Ur keys r in ur purse. ur purse is on the couch. ur cigs r on ur front seat. u drank all ur wine. mollie took ur jkt bc u cockblocked her. and in case anyone asks, the saints won 31-17.
I'm actually agreeing with glenn beck. What the FUCK was in that margarita?!
my boss made my mugshot into an 'employee of the month' poster.
There should be a blender full of rum, tea, and grape jelly in the freezer. She thought it was a good idea until she blew chunks.

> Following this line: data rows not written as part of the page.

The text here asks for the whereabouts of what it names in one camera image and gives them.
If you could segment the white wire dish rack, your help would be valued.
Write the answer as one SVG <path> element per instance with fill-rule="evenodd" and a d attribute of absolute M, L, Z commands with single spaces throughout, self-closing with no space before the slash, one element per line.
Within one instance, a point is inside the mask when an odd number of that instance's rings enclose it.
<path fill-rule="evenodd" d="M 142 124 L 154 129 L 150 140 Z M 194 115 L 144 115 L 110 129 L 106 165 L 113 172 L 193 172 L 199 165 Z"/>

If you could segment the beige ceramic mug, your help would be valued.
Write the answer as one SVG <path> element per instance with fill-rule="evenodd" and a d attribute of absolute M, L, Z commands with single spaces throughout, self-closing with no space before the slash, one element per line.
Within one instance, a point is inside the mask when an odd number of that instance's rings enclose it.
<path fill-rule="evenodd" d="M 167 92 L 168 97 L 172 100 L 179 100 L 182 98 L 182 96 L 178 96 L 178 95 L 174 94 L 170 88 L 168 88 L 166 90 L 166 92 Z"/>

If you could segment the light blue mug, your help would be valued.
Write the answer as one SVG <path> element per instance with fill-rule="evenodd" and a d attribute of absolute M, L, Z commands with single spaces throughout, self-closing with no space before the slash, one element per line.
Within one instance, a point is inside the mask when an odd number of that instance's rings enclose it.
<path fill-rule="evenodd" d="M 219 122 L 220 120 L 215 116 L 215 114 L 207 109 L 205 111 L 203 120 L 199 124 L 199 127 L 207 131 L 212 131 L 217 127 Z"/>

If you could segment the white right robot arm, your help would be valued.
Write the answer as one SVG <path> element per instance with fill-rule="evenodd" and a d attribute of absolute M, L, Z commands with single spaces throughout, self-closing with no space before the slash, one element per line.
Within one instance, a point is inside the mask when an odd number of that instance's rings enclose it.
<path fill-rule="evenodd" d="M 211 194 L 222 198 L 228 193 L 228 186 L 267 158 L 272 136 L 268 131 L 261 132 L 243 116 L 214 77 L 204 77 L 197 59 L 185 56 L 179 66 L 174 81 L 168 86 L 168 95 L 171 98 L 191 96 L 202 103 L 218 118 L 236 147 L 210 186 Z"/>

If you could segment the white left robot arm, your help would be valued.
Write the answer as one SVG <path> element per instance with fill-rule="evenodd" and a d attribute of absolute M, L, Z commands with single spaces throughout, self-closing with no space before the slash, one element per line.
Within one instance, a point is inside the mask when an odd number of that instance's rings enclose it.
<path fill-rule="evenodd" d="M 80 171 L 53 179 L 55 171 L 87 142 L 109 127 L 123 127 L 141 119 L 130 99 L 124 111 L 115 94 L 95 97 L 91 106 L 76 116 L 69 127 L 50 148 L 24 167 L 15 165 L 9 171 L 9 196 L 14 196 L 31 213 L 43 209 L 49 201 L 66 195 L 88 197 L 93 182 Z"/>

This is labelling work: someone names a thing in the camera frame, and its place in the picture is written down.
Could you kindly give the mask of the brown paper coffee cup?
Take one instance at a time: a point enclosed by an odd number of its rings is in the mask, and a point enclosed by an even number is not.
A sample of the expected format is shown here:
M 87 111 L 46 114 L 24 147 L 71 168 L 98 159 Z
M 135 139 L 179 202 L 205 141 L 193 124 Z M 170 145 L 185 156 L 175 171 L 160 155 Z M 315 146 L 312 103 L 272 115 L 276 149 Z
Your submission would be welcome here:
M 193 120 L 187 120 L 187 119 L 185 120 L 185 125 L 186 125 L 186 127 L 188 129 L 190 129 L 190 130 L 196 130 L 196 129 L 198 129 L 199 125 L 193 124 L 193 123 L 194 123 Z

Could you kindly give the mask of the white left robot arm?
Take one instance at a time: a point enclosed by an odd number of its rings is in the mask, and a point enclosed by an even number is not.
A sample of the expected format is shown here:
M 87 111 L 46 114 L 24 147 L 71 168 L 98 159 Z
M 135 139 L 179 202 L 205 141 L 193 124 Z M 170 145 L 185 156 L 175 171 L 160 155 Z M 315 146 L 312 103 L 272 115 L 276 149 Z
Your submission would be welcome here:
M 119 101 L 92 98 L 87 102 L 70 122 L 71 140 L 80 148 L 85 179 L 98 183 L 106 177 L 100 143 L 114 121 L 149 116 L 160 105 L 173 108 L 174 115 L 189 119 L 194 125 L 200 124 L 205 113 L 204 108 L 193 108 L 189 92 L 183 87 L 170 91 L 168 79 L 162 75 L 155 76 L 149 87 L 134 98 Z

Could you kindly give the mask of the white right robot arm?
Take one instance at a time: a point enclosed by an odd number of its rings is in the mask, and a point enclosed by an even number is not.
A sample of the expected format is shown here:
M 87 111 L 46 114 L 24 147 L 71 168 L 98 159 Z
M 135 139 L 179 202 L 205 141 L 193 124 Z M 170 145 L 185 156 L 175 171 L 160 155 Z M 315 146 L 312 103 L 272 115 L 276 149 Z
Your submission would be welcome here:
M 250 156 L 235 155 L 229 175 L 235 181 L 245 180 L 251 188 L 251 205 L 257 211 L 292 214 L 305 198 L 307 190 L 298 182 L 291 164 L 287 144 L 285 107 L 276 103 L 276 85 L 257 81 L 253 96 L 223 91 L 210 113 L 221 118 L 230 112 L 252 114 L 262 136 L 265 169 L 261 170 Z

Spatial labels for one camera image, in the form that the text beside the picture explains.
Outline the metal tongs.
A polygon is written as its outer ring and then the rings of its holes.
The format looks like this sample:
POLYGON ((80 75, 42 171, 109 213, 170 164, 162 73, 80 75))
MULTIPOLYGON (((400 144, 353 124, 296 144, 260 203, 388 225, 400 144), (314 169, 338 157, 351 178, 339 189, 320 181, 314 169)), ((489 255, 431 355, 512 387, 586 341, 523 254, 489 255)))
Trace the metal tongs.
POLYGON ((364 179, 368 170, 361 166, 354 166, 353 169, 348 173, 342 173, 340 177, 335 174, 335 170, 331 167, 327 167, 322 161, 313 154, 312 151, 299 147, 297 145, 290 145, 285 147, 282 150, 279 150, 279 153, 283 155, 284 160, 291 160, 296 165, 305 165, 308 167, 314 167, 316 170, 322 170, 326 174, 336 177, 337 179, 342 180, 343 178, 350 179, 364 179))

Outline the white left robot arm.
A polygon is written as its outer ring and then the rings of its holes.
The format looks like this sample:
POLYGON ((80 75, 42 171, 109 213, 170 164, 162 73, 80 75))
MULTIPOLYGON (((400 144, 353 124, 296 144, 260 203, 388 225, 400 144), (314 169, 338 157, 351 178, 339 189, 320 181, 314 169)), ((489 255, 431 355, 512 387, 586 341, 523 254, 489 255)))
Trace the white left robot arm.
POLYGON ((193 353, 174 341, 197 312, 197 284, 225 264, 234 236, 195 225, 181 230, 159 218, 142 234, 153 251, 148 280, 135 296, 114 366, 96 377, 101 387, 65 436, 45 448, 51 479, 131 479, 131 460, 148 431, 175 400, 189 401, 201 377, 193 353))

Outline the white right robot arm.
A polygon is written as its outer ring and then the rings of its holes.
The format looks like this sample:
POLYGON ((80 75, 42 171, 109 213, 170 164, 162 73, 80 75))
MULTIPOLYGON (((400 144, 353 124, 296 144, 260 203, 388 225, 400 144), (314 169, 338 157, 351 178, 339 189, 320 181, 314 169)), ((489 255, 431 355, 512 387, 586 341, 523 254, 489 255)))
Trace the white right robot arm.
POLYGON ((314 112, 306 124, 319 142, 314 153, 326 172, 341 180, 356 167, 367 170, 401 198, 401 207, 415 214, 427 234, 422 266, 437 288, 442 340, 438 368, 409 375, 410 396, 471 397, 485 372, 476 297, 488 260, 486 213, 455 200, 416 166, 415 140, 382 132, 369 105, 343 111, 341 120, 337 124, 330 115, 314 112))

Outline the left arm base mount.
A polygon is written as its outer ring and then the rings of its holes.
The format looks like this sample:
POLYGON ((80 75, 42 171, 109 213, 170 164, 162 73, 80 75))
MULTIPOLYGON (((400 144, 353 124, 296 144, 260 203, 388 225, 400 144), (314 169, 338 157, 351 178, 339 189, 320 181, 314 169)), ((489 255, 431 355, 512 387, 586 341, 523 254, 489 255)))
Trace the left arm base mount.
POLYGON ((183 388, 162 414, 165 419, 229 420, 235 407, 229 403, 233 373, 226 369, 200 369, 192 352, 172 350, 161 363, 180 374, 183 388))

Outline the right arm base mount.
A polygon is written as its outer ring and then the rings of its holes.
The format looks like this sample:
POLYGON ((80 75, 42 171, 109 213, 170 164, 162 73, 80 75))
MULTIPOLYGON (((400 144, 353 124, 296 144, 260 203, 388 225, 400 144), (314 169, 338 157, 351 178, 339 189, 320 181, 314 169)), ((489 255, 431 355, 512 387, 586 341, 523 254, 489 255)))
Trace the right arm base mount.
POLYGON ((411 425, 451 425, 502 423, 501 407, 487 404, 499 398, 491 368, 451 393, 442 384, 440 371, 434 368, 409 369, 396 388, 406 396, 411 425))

I heard porn and smelled bacon cooking. I knew you had to be home.
He gave me his business card. It was a Justin Bieber trading card with his number written in sharpie. I have to call him don't I?
All of our toilets in my house are broken. Thank God I've practiced peeing in the sink enough.
The good news is the house is clean, the bad news is someone redecorated the bonus room by spray painting "free willy" on the wall in honor of the girl who passed out in there last night.
The fact that he just came out makes his Lent commitment to give up gay sex so much more meaningful now.
Just talked to Laura, confirming that is my bra. Hope it goes well with the rest of your wall decorations.
Just opened up the freezer to find chocolate penis popsicles. Too hungover for this shit
She told me she loves wine, but hates the mud butt the next day. Dude, way to much info on a second date.
walk of shamed to graduation. ending college with a bang....
How do you know i dont look like i got attacked by a weedwacker on bath salts?
Did i fall last night when u carried me home.